Eles argumentam que, embora a proteção infantil seja legítima, o mecanismo utilizado pode se voltar pela culatra.
Segundo eles, a lei poderia empurrar adolescentes para plataformas não reguladas ou criar contas clandestinas, sem supervisão ou apoio de adultos responsáveis.
O pesquisador dinamarquês Thomas Hylland Eriksen, autor de Tirania do Momento, argumenta que o tempo digital não apenas transforma o acesso à informação, mas também a percepção do eu e da comunidade.
Para os adolescentes, banir redes pode equivaler a expulsá-los do espaço onde grande parte da vida social contemporânea acontece. O risco não é apenas técnico, mas cultural.
Na mesma linha, a plataforma Snapchat anunciou que estudará mecanismos para contestar a lei, argumentando que seu serviço inclui ferramentas de controle parental e que uma proibição total poderia aumentar o isolamento de jovens vulneráveis.

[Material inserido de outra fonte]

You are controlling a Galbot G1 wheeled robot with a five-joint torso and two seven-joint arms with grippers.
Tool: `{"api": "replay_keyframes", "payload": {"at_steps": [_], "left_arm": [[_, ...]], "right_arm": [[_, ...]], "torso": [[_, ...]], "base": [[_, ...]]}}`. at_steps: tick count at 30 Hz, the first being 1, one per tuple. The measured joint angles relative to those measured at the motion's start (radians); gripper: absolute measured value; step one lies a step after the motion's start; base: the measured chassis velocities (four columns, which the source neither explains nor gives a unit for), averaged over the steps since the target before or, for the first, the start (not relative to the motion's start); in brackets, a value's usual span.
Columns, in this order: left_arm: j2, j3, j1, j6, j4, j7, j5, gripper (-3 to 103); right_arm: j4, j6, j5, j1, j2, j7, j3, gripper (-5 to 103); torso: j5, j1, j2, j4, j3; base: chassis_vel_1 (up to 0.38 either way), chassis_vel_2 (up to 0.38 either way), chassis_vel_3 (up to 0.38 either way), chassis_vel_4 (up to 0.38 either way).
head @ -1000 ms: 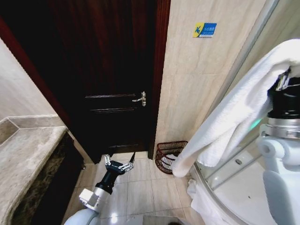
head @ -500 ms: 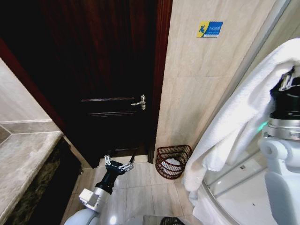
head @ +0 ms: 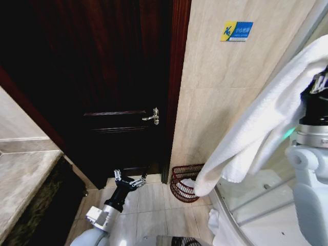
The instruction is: Discard the used towel into the hamper.
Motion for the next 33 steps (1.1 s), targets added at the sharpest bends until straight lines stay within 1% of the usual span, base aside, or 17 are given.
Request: {"api": "replay_keyframes", "payload": {"at_steps": [4, 5, 8, 13, 22, 33], "left_arm": [[0.0, 0.0, 0.0, 0.0, 0.0, 0.0, 0.0, 100], [0.0, 0.0, 0.0, 0.0, 0.0, 0.0, 0.0, 100], [0.0, 0.0, 0.0, 0.0, 0.0, 0.0, 0.0, 100], [0.0, 0.0, 0.0, 0.0, 0.0, 0.0, 0.0, 100], [0.0, 0.0, 0.0, 0.0, 0.0, 0.0, 0.0, 100], [0.0, 0.0, 0.0, 0.0, 0.0, 0.0, 0.0, 100]], "right_arm": [[-0.083, 0.033, -0.009, 0.142, -0.001, -0.024, -0.091, 8], [-0.083, 0.033, -0.009, 0.142, -0.001, -0.024, -0.091, 8], [-0.127, 0.035, -0.019, 0.239, 0.012, -0.024, -0.153, 8], [-0.152, 0.026, -0.027, 0.306, 0.019, -0.023, -0.198, 8], [-0.162, 0.022, -0.033, 0.308, 0.023, -0.026, -0.199, 8], [-0.16, 0.037, -0.058, 0.238, 0.065, -0.046, -0.185, 8]], "torso": [[-0.0001, -0.001, 0.0, 0.0, 0.0], [-0.0001, -0.001, 0.0, 0.0, 0.0], [0.0, -0.001, 0.0, 0.0001, 0.0], [-0.0001, -0.001, 0.0, 0.0, 0.0], [0.0, -0.001, 0.0, -0.0002, 0.0], [0.0, -0.001, 0.0, 0.0, 0.0]], "base": [[-0.016, 0.004, 0.004, -0.006], [0.0, 0.0, 0.0, 0.0], [0.0, 0.0, 0.0, 0.0], [0.0, 0.0, 0.0, 0.0], [0.0, 0.0, 0.0, 0.0], [0.0, 0.0, 0.0, 0.0]]}}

A tensão entre regulação e acesso não tem respostas simples.
“Não é censura, é cuidado”: os casos que já revelam rachaduras
Menos de uma semana após a entrada em vigor da lei, os casos específicos já começam a tornar visíveis tanto seus sucessos quanto seus fracassos.
Em Brisbane, a mãe de um menino de 13 anos aplaudiu a mudança: “Meu filho passava cinco horas por dia assistindo TikToks, agora ele redescobriu o quintal.” Mas em Sydney, uma professora do ensino médio relatou que seus alunos continuam acessando o YouTube e o TikTok por conta compartilhada ou sem fazer login, sem perder o acesso real ao conteúdo.

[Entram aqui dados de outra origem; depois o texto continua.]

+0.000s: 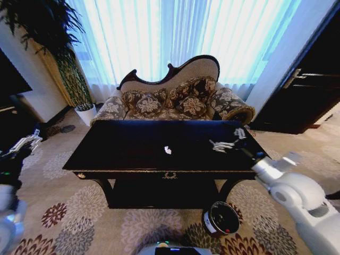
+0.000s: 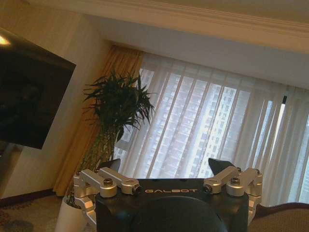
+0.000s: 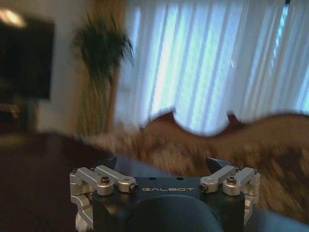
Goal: Move to the front of the table and place the trash on the table into the trash bin.
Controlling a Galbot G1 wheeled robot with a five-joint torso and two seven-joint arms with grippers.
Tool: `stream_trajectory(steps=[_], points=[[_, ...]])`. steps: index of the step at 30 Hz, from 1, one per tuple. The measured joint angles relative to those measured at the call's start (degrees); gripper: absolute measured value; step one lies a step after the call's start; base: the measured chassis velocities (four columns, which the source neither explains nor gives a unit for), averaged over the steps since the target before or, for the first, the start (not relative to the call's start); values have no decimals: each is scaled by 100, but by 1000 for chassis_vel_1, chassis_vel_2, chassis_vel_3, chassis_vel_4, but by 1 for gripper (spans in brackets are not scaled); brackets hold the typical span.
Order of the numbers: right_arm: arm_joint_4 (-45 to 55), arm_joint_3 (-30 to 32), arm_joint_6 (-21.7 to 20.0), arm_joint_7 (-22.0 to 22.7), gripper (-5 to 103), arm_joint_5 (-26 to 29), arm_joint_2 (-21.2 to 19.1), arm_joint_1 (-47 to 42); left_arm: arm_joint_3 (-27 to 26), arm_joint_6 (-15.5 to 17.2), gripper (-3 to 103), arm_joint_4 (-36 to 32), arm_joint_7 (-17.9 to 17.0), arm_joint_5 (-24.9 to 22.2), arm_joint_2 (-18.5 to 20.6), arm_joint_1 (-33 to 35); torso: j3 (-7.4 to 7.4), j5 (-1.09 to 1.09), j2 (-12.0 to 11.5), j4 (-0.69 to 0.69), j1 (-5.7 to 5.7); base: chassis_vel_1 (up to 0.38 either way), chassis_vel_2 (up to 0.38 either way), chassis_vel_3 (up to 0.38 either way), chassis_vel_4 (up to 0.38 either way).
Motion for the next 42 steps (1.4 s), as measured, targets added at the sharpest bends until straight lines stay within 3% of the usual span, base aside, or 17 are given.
stream_trajectory(steps=[1,2,4,8,10,11,13,14,17,25,30,35,42], points=[[0,0,0,0,100,0,0,0,0,0,100,0,0,0,0,0,0,0,0,0,0,0,0,0,0],[124,-313,-375,328,100,-17,-111,197,2,0,100,0,-9,-3,0,0,0,1,0,0,0,0,0,0,0],[201,-612,-689,452,100,-177,-237,355,40,3,100,0,-22,1,-2,-1,0,0,0,0,0,0,0,0,0],[190,-1226,-947,549,100,-365,-455,743,74,16,100,0,-37,23,19,-2,0,2,0,-2,0,0,0,0,0],[153,-1849,-1310,953,100,405,-683,1317,50,23,100,-1,-41,27,88,-12,0,0,0,1,0,0,0,0,0],[153,-1849,-1310,953,100,405,-683,1317,50,23,100,-1,-41,27,88,-12,0,0,0,1,0,0,0,0,0],[130,-2368,-1706,1828,100,1641,-882,1814,97,36,100,0,-53,42,193,-99,0,0,0,4,1,0,0,0,0],[104,-2432,-1784,2056,100,1925,-950,1904,177,49,100,0,-56,55,247,-153,0,-1,-1,4,0,0,0,0,0],[-96,-2559,-1845,2286,100,2171,-1118,2048,375,70,100,0,-59,118,343,-250,0,0,0,-4,0,0,0,0,0],[-679,-3110,-1600,2235,100,1989,-1264,2657,644,46,100,0,-26,313,369,-322,0,1,0,-2,0,0,0,0,0],[-914,-4088,-1485,2252,100,1771,-1020,3688,805,40,100,0,-23,456,327,-377,0,0,0,1,0,0,0,0,0],[-924,-4576,-1453,2285,100,1828,-874,4052,890,39,100,0,-22,543,311,-391,0,-1,0,0,1,0,0,0,0],[-1201,-5901,-1201,2381,100,1810,-406,4704,1042,36,100,0,-18,701,249,-405,0,1,0,0,0,0,0,0,0]])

Um relatório preliminar do eSafety Office constatou que plataformas como Reddit e Twitch começaram a aplicar filtros mais agressivos, mas outras, como X e YouTube, mantinham brechas significativas.

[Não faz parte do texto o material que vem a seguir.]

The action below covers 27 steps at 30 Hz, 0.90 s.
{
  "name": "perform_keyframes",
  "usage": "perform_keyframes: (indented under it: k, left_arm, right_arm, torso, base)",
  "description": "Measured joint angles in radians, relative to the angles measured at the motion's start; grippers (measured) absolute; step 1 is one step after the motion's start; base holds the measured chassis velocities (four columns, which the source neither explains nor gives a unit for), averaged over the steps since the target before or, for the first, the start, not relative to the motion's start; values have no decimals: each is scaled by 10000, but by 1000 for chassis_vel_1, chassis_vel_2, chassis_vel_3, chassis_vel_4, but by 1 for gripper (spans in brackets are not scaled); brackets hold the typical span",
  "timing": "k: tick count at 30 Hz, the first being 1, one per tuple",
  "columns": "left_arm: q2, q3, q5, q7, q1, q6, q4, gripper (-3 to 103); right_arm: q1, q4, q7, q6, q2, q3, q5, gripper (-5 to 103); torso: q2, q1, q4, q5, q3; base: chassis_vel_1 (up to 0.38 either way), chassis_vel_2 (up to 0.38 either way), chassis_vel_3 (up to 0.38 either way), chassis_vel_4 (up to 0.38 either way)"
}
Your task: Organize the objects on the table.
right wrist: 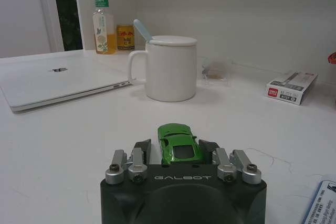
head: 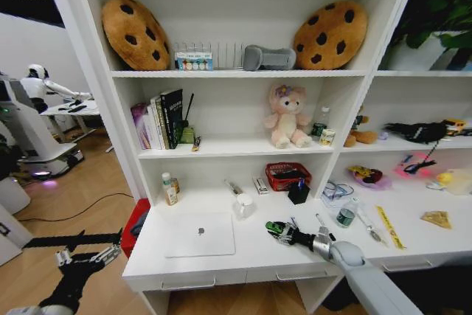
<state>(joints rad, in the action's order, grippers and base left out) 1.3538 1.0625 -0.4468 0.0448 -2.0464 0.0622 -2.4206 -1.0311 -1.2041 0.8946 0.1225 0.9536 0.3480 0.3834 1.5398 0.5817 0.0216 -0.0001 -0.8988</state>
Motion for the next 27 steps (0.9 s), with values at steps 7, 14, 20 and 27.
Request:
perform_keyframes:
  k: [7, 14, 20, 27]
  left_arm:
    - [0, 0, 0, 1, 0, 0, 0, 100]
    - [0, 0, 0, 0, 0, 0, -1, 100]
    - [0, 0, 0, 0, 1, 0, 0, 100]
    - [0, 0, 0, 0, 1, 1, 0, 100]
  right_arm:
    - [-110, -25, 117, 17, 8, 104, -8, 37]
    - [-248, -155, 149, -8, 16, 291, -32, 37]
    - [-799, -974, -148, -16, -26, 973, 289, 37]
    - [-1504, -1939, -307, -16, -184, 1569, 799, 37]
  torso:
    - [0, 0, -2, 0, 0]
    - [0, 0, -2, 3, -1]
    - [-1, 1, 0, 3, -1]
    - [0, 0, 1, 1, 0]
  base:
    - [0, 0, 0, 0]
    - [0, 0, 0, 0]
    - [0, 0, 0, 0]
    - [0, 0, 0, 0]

Algumas redes se limitaram a pedir confirmação da idade sem verificação eficaz, o que levanta dúvidas sobre a real capacidade do governo de supervisionar.
Também surgem questões sobre a justiça da solicitação.
Em comunidades rurais ou com menos alfabetização digital, os mecanismos de verificação podem se tornar barreiras técnicas que afetam até mesmo pessoas com mais de 16 anos.
O acesso a ferramentas digitais de evasão, como VPNs ou contas falsas, também não é distribuído de forma uniforme, o que pode levar a uma divisão digital inesperada.
Um caso que chamou atenção da mídia foi o de dois irmãos em Perth, de 14 e 16 anos, cuja conta conjunta do YouTube foi fechada.
O mais velho tentou provar sua idade com uma foto do documento escolar, mas a plataforma rejeitou. A família denunciou a situação como um “excesso algorítmico” e pediu uma revisão manual.
Os primeiros tutoriais online com “truques para escapar da lei australiana” também surgiram, o que pode gerar um novo mercado informal para identidades digitais falsas.
Em conclusão
A Austrália acaba de implementar uma medida sem precedentes ao proibir o acesso às redes sociais para crianças menores de 16 anos, gerando um profundo debate sobre saúde mental, privacidade, direitos digitais e eficácia regulatória.
Embora busque proteger as crianças dos riscos do mundo digital, a lei também enfrenta desafios éticos e técnicos que tensionam a relação entre o controle estatal e a autonomia dos jovens.
Sua evolução estabelecerá um precedente que outros países seguirão de perto.
Referências
- Twenge, J. M., & Campbell, W. K. (2018). A Epidemia de Narcisismo: Vivendo na Era do Direito Adquirido. Atria Books.
- Twenge, J. M. (2017). iGen: Por que as crianças superconectadas de hoje crescem menos rebeldes, mais tolerantes, menos felizes. Atria Books.
- Eriksen, T. H. (2001). Tirania do Momento: Tempo Rápido e Lento na Era da Informação. Pluto Press.
- Comissário de eSegurança (2025). Restrições de Idade nas Redes Sociais
- UNICEF Austrália (2025). Explicador sobre Proibição de Redes Sociais
- BBC, The Guardian, Reuters, ABC, CNN (2025). Cobertura da Lei de Idade Mínima para Redes Sociais de Emenda à Segurança Online de 2024.